**EXERCISE INSTRUCTIONS**
Each line from the first down to the one containing "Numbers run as" should be returned exactly as it appears below.
··· DATA SECTION ···
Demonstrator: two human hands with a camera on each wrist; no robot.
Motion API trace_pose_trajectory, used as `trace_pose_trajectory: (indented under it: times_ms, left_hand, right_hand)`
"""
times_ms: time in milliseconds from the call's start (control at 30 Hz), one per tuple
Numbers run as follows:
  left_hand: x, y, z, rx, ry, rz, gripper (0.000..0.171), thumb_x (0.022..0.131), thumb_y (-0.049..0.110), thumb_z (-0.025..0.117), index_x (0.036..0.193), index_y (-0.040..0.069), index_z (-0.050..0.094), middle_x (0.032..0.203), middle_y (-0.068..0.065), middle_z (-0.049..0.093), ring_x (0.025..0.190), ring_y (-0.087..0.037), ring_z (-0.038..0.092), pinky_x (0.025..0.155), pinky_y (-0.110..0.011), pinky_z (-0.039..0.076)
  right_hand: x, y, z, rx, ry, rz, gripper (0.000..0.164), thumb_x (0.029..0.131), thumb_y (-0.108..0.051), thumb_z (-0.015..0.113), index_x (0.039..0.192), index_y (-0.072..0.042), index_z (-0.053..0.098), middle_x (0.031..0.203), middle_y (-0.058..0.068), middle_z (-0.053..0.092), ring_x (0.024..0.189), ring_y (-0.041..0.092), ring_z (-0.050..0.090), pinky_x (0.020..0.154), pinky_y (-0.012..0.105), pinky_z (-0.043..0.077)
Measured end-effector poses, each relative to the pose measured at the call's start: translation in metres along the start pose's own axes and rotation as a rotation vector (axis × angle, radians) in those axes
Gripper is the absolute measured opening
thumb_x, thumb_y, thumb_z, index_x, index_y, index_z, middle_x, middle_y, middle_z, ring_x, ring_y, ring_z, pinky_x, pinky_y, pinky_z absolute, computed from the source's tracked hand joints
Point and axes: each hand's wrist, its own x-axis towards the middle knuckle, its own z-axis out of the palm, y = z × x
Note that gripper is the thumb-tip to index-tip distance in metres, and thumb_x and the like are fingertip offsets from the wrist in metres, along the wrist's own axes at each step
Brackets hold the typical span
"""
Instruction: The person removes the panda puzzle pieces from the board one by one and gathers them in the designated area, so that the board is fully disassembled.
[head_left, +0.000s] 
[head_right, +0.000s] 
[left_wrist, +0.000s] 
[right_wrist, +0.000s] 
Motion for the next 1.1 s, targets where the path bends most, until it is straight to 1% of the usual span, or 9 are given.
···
**SOLUTION TO THIS EXERCISE**
Demonstrator: two human hands with a camera on each wrist; no robot.
Motion API trace_pose_trajectory, used as `trace_pose_trajectory: (indented under it: times_ms, left_hand, right_hand)`
"""
times_ms: time in milliseconds from the call's start (control at 30 Hz), one per tuple
Numbers run as follows:

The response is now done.